**Try it**
In the copy of the lines below, leave out pictures and print everything else exactly.

**Dataset excerpt**
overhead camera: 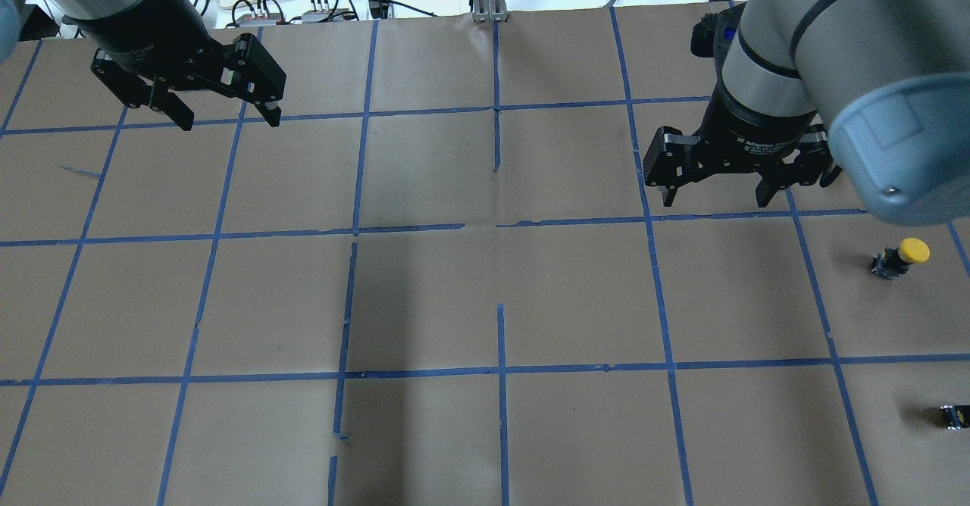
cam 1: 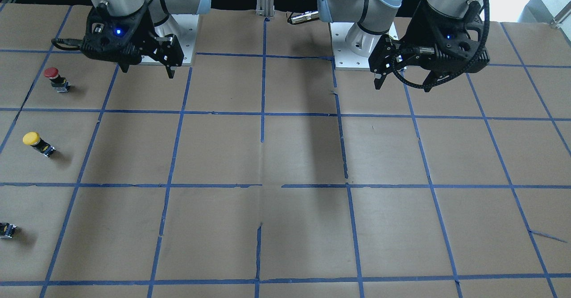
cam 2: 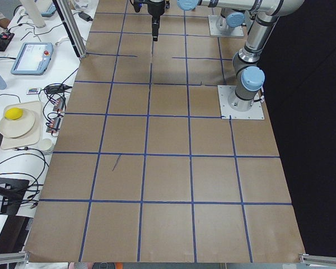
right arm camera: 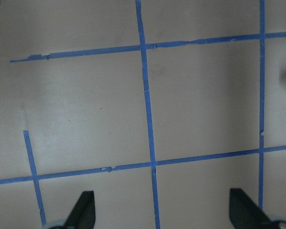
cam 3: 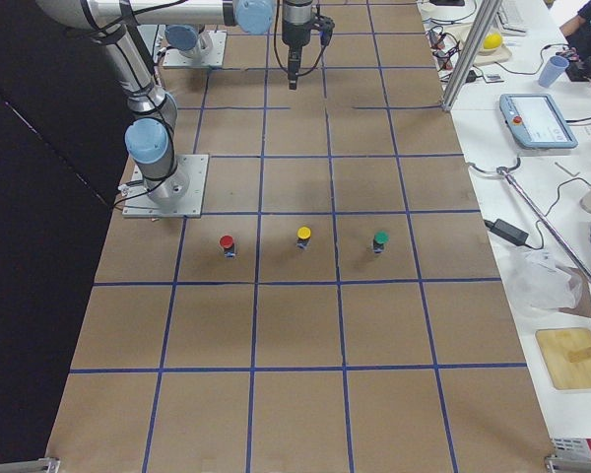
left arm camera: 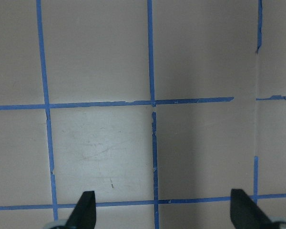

**The answer**
overhead camera: 
cam 1: 
cam 2: 
right arm camera: 
cam 3: 
left arm camera: 

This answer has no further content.